## How to complete this task
From start to end, print the entire listing below exactly.

= = = = =

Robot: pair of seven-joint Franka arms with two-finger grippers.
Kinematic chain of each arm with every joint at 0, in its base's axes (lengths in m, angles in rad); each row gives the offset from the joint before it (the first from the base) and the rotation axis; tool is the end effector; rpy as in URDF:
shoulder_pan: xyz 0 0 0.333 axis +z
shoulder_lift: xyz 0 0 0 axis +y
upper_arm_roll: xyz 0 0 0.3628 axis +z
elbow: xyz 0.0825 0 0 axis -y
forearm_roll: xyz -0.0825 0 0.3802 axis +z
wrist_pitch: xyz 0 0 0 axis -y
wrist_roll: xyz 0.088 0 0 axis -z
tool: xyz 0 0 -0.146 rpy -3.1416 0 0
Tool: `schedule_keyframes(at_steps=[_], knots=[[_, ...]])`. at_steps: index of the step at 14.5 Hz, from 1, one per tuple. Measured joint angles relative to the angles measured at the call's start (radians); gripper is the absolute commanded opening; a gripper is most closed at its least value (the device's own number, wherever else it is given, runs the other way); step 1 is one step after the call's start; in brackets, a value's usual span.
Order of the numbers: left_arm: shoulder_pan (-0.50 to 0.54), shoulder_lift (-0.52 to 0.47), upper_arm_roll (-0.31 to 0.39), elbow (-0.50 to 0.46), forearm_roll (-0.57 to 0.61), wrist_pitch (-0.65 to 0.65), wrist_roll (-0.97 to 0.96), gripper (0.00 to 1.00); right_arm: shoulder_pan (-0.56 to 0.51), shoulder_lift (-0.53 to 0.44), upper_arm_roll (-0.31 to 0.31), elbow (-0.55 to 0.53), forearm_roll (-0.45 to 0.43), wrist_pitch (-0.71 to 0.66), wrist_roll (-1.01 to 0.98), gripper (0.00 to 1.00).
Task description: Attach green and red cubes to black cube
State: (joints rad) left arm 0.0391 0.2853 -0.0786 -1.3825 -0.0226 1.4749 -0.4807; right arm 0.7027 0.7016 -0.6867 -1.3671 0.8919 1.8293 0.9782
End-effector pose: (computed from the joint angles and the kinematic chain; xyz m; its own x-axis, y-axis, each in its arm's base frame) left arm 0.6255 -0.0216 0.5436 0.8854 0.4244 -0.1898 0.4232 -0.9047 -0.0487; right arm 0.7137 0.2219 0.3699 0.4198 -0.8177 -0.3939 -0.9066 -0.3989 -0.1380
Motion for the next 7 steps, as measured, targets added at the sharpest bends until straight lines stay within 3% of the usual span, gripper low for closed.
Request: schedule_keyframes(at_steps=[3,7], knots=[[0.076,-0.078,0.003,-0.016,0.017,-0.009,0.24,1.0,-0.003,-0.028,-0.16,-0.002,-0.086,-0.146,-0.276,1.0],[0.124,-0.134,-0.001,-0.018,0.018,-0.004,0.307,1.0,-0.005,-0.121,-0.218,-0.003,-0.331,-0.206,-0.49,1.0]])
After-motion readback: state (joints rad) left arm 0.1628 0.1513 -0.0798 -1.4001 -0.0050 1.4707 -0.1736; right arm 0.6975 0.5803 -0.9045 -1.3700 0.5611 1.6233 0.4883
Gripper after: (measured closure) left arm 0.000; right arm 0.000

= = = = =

## Solution for this task
Robot: pair of seven-joint Franka arms with two-finger grippers.
Kinematic chain of each arm with every joint at 0, in its base's axes (lengths in m, angles in rad); each row gives the offset from the joint before it (the first from the base) and the rotation axis; tool is the end effector; rpy as in URDF:
shoulder_pan: xyz 0 0 0.333 axis +z
shoulder_lift: xyz 0 0 0 axis +y
upper_arm_roll: xyz 0 0 0.3628 axis +z
elbow: xyz 0.0825 0 0 axis -y
forearm_roll: xyz -0.0825 0 0.3802 axis +z
wrist_pitch: xyz 0 0 0 axis -y
wrist_roll: xyz 0.088 0 0 axis -z
tool: xyz 0 0 -0.146 rpy -3.1416 0 0
Tool: `schedule_keyframes(at_steps=[_], knots=[[_, ...]])`. at_steps: index of the step at 14.5 Hz, from 1, one per tuple. Measured joint angles relative to the angles measured at the call's start (radians); gripper is the absolute commanded opening; a gripper is most closed at its least value (the device's own number, wherever else it is given, runs the other way); step 1 is one step after the call's start; in brackets, a value's usual span.
Order of the numbers: left_arm: shoulder_pan (-0.50 to 0.54), shoulder_lift (-0.52 to 0.47), upper_arm_roll (-0.31 to 0.39), elbow (-0.50 to 0.46), forearm_roll (-0.57 to 0.61), wrist_pitch (-0.65 to 0.65), wrist_roll (-0.97 to 0.96), gripper (0.00 to 1.00); right_arm: shoulder_pan (-0.56 to 0.51), shoulder_lift (-0.53 to 0.44), upper_arm_roll (-0.31 to 0.31), elbow (-0.55 to 0.53), forearm_roll (-0.45 to 0.43), wrist_pitch (-0.71 to 0.66), wrist_roll (-1.01 to 0.98), gripper (0.00 to 1.00).
Task description: Attach green and red cubes to black cube
State: (joints rad) left arm 0.0391 0.2853 -0.0786 -1.3825 -0.0226 1.4749 -0.4807; right arm 0.7027 0.7016 -0.6867 -1.3671 0.8919 1.8293 0.9782
End-effector pose: (computed from the joint angles and the kinematic chain; xyz m; its own x-axis, y-axis, each in its arm's base frame) left arm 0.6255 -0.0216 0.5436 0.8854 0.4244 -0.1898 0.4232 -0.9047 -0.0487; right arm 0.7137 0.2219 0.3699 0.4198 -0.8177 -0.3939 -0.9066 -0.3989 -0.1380
Motion for the next 7 steps, as measured, targets added at the sharpest bends until straight lines stay within 3% of the usual span, gripper low for closed.
Request: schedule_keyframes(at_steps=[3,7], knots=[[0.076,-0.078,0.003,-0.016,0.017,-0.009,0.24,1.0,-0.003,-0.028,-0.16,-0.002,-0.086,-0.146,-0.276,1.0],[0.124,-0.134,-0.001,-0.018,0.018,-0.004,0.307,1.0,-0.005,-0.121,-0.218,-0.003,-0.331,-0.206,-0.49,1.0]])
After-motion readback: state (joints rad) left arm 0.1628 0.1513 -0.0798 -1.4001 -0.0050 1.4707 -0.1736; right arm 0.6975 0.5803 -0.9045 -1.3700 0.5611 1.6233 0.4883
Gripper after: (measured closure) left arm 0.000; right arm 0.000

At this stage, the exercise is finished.